Health IT Now! cites a 1999 report released by the Institute of Medicine that found up to 98,000 people die each year as a result of errors in reading medical records.

The group, which was formed in 2007, says that lives can be saved by putting records on CDs so that doctors will not have to rely on patients’ memories of their past treatment.

Obama says he will invest $10 billion over five years to ensure that the country’s health care system moves toward an electronic system.

“We will reduce waste and inefficiency by moving from a 20th-century health care industry based on pen and paper to a 21st- century industry based on the latest information technology,” Obama said at a 2007 speech at the University of Iowa.

“Almost every other industry in the world has saved billions on administrative costs by computerizing all of their records and information,” he said.
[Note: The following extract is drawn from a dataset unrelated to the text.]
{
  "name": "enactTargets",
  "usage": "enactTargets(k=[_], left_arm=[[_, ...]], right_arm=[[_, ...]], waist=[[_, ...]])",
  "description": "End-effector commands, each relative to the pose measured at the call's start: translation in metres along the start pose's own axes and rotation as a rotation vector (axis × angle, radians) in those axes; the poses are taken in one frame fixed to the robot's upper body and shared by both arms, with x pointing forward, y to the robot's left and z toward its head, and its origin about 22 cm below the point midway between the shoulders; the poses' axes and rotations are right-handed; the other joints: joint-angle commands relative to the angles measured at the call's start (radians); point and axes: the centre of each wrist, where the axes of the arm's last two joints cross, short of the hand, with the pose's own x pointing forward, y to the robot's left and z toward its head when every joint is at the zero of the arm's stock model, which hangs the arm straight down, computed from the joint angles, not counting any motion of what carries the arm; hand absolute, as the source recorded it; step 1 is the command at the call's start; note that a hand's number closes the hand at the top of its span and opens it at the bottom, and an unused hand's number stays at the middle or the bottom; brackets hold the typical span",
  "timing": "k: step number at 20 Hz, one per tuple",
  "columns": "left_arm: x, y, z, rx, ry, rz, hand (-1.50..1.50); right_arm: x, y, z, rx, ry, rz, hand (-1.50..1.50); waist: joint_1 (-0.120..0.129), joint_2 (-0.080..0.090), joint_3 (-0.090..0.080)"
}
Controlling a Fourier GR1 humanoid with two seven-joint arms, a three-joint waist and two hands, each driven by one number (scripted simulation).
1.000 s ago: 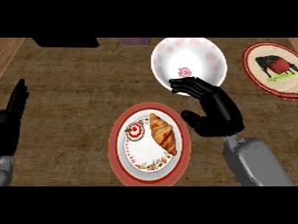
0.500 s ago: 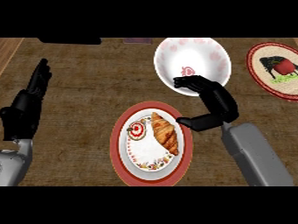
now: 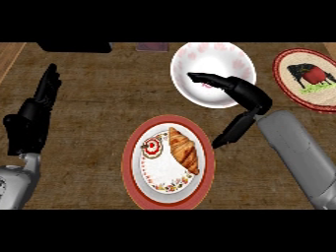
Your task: Pick the cupcake from the plate and place it in the bowl
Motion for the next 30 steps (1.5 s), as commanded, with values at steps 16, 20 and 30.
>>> enactTargets(k=[16,20,30], left_arm=[[-0.003,-0.003,-0.006,0.003,0.018,-0.006,0.00],[-0.005,0.004,-0.002,0.034,0.017,-0.027,0.00],[-0.003,-0.002,0.009,0.027,0.008,-0.006,0.00]], right_arm=[[0.028,0.079,-0.113,0.546,0.209,0.341,-1.50],[0.020,0.092,-0.107,0.615,0.273,0.414,-1.50],[0.011,0.111,-0.122,0.641,0.424,0.510,-1.50]], waist=[[-0.026,-0.006,-0.001],[-0.025,-0.007,-0.001],[-0.021,-0.007,-0.001]])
According to a study by the Rand Corp. cited by Obama, electronic records will save up to $77 billion by avoiding unnecessary testing and other inefficiencies.

It currently costs up to $25 to pull up a person’s medical records; Obama says this cost could be avoided if electronic records were used.

“This reform is long overdue,” Obama said. “By moving to electronic medical records, we can give doctors and nurses easy access to all the necessary information about their patients, so if they type in a certain prescription, a patient’s allergies will pop right up on the screen.”

The Department of Veterans Affairs, the nation’s largest integrated health system, has been a leader in the use of electronic records, a move Obama supports.

The presidential hopeful says it used to cost $9 to pull up a veteran’s records, but now it costs “next to nothing” on the Internet.

He says that if elected, he will help the VA stay on this path and to improve “electronic records interoperability, expand effectiveness research, promote wellness programs, and instill more accountability for performance and quality improvement initiatives.”

Obama says he would also improve the health technology for those who require prosthetics and those who have suffered traumatic brain injuries.